As an example, imagine that you had a computer with a single CPU. Any I/O operation that you do will be orders of magnitude slower than the CPU, right?. Say you want to read a file. Do you think the CPU will stay there, idle, doing nothing while the disk head goes and fetches a few bytes and puts them in the disk buffer? Obviously not. The operating system will register an interruption (i.e. a callback) and will use the valuable CPU for something else in the mean time. When the disk head has managed to read a few bytes and made them available to be consumed, an interruption will be triggered and the OS will then give attention to it, restore the previous process block and allocate some CPU time to handle the available data.
因此,在这种情况下,CPU就像您的应用程序中的线程.它永远不会被阻止.它总是在做一些CPU约束的事情.
So, in this case, the CPU is like a thread in your application. It is never blocked. It is always doing some CPU-bound stuff.
NIO编程背后的想法是相同的.在您公开的情况下,假设您的HTTP服务器只有一个线程.当您收到客户的请求时,您需要发出一个上游请求(代表I/O).因此,NIO框架在这里要做的就是发出请求,并在响应可用时注册一个回调.
The idea behind NIO programming is the same. In the case you're exposing, imagine that your HTTP server has a single thread. When you receive a request from your client you need to make an upstream request (which represents I/O). So what a NIO framework would do here is to issue the request and register a callback for when the response is available.
此后,立即释放您有价值的单线程以处理另一个请求,该请求将注册另一个回调,依此类推,等等.
Immediately after that your valuable single thread is released to attend yet another request, which is going to register another callback, and so on, and so on.
当回调解决后,它将自动安排为由您的单线程处理.
When the callback resolves, it will be automatically scheduled to be processed by your single thread.
因此,该线程用作事件循环,在该循环中,您仅应计划CPU绑定的内容.每次您需要执行I/O时,都是以非阻塞方式完成的,当该I/O完成时,会将一些受CPU约束的回调放入事件循环中以处理响应.
As such, that thread works as an event loop, one in which you're supposed to schedule only CPU bound stuff.
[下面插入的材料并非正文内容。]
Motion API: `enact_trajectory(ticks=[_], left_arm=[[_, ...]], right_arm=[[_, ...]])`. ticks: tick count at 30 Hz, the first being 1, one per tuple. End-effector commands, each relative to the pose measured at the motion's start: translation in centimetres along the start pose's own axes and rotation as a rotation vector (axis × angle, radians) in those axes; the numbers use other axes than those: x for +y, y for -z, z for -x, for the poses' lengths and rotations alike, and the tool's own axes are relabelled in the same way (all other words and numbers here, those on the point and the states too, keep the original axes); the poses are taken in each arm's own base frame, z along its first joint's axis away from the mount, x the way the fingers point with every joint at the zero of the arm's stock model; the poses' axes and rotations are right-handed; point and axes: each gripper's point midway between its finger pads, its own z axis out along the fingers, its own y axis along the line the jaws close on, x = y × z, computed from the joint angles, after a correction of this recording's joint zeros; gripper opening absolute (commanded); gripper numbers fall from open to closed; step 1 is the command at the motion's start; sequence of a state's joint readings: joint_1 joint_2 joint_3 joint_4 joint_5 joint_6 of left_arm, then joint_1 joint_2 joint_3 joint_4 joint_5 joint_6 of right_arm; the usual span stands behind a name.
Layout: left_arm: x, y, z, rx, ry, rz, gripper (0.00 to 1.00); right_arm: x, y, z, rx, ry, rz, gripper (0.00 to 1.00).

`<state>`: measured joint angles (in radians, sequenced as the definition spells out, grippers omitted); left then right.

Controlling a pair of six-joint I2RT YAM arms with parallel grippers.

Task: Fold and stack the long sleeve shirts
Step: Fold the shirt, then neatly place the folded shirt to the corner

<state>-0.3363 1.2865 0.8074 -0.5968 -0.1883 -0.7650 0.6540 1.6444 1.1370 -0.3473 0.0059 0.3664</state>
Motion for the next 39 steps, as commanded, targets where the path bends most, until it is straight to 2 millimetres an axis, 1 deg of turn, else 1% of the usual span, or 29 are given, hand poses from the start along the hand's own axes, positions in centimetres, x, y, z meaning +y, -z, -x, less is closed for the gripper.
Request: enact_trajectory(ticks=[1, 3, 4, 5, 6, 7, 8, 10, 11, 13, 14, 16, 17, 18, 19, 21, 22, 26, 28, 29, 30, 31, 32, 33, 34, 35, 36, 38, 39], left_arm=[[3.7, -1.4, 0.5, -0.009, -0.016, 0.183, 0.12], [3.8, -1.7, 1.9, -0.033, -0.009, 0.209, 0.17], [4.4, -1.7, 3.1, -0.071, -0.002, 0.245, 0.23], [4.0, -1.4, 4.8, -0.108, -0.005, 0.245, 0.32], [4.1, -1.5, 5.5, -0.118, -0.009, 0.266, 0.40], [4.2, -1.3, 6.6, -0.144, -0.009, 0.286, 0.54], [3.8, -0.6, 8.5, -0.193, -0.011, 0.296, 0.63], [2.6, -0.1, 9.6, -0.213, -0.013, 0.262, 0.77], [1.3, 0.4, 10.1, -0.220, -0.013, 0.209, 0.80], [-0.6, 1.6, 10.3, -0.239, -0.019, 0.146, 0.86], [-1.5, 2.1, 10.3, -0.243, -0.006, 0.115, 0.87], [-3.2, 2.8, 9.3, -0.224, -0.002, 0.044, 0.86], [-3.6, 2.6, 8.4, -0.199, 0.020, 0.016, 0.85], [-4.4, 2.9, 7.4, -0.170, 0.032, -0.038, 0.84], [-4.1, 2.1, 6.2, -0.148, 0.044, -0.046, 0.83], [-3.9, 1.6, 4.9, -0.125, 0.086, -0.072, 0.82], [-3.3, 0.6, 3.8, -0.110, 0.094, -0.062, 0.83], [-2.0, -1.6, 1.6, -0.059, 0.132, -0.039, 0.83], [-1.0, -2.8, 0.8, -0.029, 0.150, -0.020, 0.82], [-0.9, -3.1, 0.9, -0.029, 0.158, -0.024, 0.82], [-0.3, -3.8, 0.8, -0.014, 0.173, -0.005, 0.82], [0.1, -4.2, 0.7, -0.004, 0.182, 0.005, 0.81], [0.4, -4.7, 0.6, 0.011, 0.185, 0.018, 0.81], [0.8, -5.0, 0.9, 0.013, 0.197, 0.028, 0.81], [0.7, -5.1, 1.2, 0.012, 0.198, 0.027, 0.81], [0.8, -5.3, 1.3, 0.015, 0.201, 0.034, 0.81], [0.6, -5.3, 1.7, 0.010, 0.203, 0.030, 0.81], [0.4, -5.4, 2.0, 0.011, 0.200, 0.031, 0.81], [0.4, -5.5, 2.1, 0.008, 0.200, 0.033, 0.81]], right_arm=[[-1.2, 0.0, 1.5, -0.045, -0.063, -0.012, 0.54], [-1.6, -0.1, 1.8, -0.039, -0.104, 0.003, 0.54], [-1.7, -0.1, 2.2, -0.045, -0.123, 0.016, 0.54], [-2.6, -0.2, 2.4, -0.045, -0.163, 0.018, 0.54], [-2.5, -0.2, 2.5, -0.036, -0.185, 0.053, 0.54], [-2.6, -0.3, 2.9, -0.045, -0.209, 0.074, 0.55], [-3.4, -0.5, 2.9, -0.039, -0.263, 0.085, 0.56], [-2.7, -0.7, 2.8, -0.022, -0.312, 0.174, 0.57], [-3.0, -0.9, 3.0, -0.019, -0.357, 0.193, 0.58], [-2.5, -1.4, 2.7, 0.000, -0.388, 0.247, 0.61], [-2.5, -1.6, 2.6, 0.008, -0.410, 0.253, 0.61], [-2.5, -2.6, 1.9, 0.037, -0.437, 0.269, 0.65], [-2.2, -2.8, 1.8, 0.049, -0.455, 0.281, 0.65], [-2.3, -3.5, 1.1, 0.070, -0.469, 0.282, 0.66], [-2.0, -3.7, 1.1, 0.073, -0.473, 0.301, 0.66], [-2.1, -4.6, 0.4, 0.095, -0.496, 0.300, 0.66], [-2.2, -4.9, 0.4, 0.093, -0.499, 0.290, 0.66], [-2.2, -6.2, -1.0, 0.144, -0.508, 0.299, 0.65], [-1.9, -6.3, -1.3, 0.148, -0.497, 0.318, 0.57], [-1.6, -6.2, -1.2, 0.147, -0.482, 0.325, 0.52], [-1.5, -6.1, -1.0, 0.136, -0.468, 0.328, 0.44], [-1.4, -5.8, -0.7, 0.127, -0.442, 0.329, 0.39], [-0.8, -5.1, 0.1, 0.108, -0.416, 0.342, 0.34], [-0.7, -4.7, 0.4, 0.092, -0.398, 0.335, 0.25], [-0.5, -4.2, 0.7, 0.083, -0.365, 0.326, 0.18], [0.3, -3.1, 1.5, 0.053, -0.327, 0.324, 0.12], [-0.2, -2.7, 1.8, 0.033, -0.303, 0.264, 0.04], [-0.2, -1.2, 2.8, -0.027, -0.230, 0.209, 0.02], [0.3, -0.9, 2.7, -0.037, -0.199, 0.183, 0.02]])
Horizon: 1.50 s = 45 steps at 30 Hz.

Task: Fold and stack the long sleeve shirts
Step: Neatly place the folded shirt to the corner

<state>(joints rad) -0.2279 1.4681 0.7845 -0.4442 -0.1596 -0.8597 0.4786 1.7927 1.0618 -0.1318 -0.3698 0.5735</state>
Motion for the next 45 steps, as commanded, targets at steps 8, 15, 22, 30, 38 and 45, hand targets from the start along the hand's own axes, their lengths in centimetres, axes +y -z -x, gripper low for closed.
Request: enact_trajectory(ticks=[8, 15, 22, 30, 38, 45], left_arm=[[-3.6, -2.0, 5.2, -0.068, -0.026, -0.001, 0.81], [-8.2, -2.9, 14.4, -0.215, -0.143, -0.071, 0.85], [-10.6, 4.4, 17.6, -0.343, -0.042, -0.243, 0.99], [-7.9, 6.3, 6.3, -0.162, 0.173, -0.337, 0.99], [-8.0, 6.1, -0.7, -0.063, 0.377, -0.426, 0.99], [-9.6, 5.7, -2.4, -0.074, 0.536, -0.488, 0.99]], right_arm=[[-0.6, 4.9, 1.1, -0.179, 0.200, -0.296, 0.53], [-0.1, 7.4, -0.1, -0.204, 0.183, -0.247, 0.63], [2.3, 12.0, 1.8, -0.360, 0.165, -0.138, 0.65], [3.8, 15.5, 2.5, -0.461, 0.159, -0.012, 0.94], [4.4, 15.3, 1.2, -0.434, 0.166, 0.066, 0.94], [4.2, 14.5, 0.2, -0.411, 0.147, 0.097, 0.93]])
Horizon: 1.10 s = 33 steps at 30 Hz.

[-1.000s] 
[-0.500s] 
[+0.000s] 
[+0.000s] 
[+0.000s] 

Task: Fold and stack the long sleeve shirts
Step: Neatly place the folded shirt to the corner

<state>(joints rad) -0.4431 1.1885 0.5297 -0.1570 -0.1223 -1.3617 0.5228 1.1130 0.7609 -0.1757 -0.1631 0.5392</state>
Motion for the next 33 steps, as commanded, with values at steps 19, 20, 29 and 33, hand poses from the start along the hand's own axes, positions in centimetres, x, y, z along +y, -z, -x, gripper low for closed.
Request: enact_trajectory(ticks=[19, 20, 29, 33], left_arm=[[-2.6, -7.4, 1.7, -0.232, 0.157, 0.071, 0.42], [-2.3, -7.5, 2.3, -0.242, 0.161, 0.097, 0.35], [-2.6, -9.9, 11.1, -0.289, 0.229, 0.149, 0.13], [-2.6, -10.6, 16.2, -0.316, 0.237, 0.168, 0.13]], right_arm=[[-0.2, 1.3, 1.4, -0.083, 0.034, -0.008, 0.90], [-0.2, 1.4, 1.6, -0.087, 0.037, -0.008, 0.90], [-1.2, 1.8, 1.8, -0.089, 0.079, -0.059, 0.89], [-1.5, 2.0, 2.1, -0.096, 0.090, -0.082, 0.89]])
Every time you need to do I/O, that's done in a non-blocking way and when that I/O is complete, some CPU-bound callback is put into the event loop to deal with the response.
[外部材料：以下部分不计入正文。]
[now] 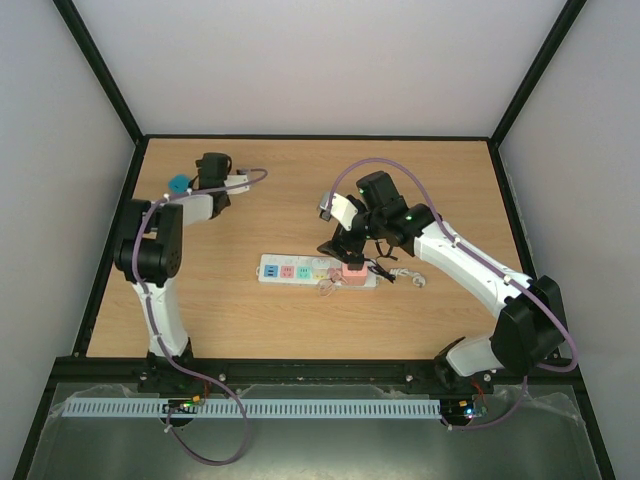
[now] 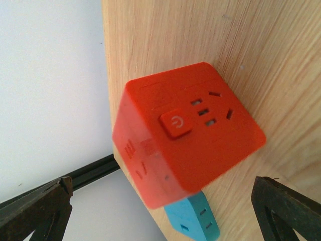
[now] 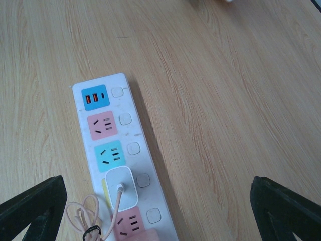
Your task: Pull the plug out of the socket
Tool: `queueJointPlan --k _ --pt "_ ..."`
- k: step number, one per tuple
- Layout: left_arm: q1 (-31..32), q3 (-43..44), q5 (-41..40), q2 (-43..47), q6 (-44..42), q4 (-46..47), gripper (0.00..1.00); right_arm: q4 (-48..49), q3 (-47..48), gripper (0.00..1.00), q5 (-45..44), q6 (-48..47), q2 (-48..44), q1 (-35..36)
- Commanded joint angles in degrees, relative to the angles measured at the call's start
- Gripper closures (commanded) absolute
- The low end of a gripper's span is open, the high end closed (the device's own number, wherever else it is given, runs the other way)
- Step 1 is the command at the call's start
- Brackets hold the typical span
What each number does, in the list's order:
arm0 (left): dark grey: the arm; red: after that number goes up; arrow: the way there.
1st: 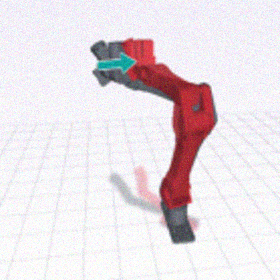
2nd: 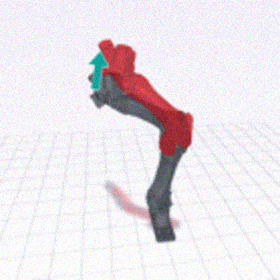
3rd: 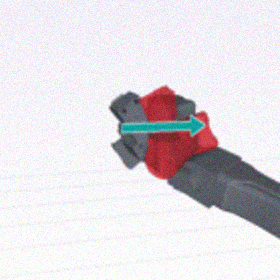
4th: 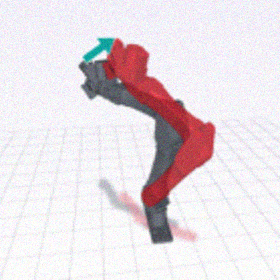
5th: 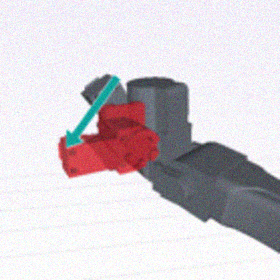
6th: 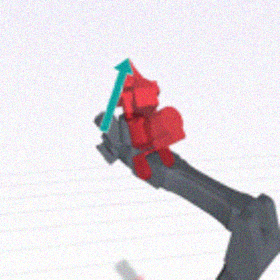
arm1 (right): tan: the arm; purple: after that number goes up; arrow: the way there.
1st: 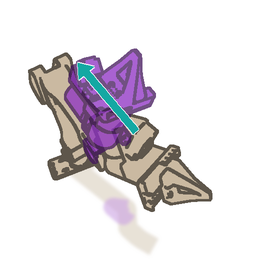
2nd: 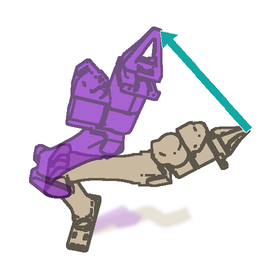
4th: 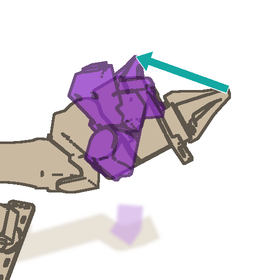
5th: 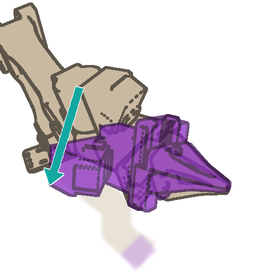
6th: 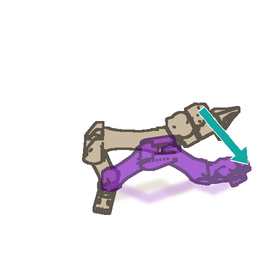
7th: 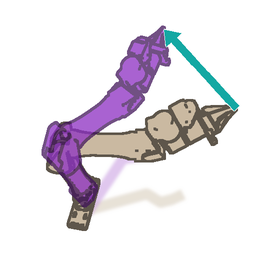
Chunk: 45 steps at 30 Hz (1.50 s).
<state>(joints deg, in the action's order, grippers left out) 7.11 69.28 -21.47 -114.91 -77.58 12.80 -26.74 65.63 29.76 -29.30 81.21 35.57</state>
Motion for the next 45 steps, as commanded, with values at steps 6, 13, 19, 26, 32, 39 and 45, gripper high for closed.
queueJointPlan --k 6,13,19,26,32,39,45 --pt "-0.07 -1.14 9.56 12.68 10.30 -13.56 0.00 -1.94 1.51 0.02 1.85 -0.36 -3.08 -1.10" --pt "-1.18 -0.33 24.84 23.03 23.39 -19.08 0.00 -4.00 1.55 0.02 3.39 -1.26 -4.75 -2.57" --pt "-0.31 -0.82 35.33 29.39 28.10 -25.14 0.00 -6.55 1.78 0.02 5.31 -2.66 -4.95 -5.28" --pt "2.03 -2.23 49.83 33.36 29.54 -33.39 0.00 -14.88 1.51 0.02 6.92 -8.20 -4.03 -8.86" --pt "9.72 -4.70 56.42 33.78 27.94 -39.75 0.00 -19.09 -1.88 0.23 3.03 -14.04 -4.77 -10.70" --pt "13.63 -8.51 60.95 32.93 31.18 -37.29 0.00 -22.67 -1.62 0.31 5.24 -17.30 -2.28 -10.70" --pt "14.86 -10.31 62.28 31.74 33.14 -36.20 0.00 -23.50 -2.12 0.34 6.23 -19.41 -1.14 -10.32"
这是一个强大的概念,因为线程数量很少,您可以处理数千个请求,因此可以更轻松地扩展.事半功倍.
This is a powerful concept, because with a very small amount threads you can process thousands of requests and therefore you can scale more easily. Do more with less.
此功能是 Node.js 的主要卖点之一,也是即使只使用一个线程,可用于开发后端应用程序.
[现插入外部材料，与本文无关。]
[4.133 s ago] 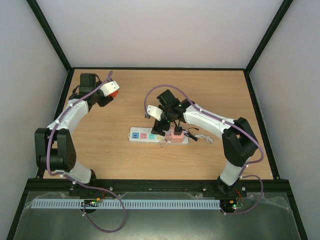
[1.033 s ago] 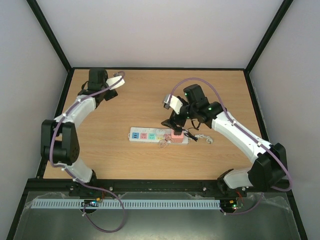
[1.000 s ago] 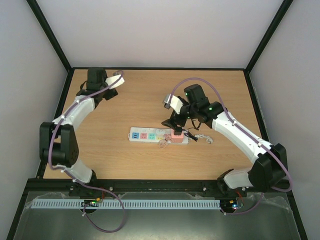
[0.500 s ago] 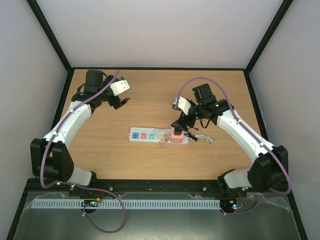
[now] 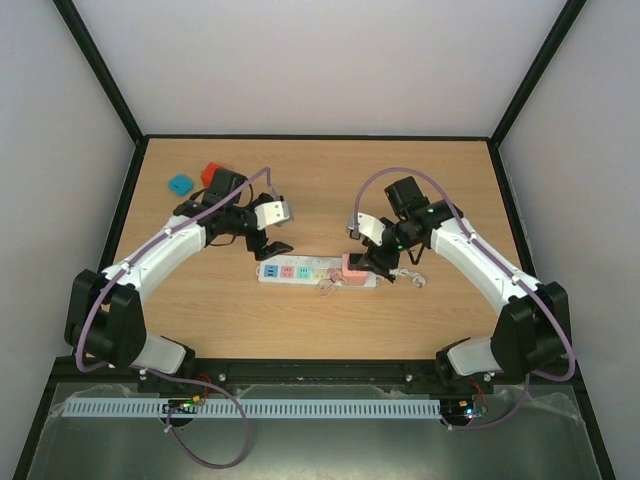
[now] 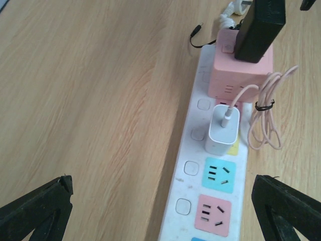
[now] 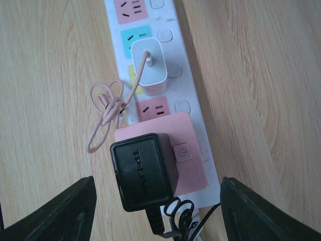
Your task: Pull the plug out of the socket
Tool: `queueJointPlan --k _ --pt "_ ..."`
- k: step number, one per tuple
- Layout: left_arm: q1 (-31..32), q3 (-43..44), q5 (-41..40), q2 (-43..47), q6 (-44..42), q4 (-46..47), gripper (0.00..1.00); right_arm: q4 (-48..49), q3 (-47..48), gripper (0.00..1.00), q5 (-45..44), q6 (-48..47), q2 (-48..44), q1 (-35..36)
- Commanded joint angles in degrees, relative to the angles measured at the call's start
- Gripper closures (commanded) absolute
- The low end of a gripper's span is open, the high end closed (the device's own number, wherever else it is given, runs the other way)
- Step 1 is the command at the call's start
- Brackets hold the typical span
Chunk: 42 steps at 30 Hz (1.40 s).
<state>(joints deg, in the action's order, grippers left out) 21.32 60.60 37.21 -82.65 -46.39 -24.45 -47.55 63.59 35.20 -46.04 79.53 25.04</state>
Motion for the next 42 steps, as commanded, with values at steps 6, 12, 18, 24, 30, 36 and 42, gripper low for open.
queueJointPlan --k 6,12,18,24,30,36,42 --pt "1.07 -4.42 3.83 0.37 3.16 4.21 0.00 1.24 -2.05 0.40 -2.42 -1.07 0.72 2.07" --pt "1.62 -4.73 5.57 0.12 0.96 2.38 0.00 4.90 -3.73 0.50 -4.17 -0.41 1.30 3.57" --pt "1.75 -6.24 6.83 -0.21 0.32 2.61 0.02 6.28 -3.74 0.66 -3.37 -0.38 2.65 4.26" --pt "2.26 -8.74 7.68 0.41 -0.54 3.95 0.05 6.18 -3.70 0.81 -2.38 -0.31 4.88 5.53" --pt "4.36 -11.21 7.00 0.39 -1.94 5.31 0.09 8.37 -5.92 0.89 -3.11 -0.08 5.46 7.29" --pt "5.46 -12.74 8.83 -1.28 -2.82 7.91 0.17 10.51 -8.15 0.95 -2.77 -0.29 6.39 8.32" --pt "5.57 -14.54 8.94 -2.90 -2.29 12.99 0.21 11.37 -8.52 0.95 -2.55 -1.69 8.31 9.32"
This feature is one of the major selling points of Node.js and the reason why even using a single thread it can be used to develop backend applications.
同样,这就是诸如 Netty ,反应流计划和 Project Reactor .他们都在寻求促进这种类型的优化和编程模型.
Likewise this is the reason for the proliferation of frameworks like Netty, RxJava, Reactive Streams Initiative and the Project Reactor. They all are seeking to promote this type of optimization and programming model.
还有一个有趣的新框架运动,这些新框架利用了这些强大的功能并试图相互竞争或互补.我说的是有趣的项目,例如 Vert.x 和 Ratpack .而且我很确定还有其他语言可供使用.
There is also an interesting movement of new frameworks that leverage this powerful features and are trying to compete or complement one another. I'm talking of interesting projects like Vert.x and Ratpack. And I'm pretty sure there are many more out there for other languages.
这篇关于事件驱动的编程如何帮助仅使用IO的Web服务器?的文章就介绍到这了,希望我们推荐的答案对大家有所帮助,也希望大家多多支持IT屋!